I spent that day and the next in wild spirits. Peter spotted what was on, though I did not tell him for fear of making him envious. I had to be extra kind to him, for I could see that he ached to have a hand in the business. Indeed he asked shyly if I couldn't fit him in, and I had to lie about it and say it was only another of my aimless circumnavigations of the Pink Chalet.

'Try and find something where I can help,' he pleaded. 'I'm pretty strong still, though I'm lame, and I can shoot a bit.'

I declared that he would be used in time, that Blenkiron had promised he would be used, but for the life of me I couldn't see how.

At nine o'clock on the evening appointed I was on the lake opposite the house, close in under the shore, making my way to the rendezvous. It was a coal-black night, for though the air was clear the stars were shining with little light, and the moon had not yet risen. With a premonition that I might be long away from food, I had brought some slabs of chocolate, and my pistol and torch were in my pocket. It was bitter cold, but I had ceased to mind weather, and I wore my one suit and no overcoat.

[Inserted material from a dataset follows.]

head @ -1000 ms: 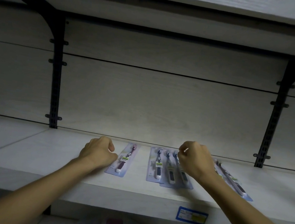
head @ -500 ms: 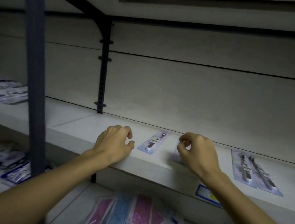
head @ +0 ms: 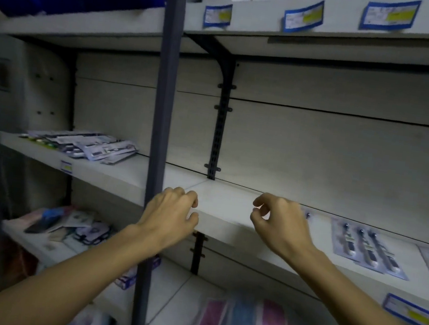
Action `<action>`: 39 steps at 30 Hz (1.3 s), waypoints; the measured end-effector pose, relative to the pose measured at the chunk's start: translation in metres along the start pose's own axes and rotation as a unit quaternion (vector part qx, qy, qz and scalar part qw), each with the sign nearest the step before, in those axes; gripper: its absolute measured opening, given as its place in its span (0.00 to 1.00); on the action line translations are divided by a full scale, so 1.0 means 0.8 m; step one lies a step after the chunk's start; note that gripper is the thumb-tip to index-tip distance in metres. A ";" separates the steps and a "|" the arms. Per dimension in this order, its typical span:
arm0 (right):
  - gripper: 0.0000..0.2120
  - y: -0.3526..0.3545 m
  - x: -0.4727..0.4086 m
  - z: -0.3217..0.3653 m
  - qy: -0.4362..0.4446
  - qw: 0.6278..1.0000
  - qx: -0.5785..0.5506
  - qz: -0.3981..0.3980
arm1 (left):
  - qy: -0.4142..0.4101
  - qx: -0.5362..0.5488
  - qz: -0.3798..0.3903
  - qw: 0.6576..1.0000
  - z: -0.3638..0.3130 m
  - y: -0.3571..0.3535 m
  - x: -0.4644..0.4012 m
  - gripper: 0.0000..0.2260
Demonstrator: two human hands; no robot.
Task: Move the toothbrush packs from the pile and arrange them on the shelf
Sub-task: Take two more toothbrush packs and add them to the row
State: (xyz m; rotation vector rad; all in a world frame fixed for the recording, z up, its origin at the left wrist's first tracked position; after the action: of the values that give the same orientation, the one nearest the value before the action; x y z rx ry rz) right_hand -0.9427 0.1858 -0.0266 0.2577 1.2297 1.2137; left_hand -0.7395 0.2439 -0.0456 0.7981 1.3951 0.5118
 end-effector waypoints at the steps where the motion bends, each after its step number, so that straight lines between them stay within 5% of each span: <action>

The house was like a tomb for silence. There was no crack of light anywhere, and none of those smells of smoke and food which proclaim habitation. It was an eerie job scrambling up the steep bank east of the place, to where the flat of the garden started, in a darkness so great that I had to grope my way like a blind man.

I found the little door by feeling along the edge of the building. Then I stepped into an adjacent clump of laurels to wait on my companion. He was there before me.

'Say,' I heard a rich Middle West voice whisper, 'are you Joseph Zimmer? I'm not shouting any names, but I guess you are the guy I was told to meet here.'

'Mr Donne?' I whispered back.

'The same,'he replied. 'Shake.'

I gripped a gloved and mittened hand which drew me towards the door.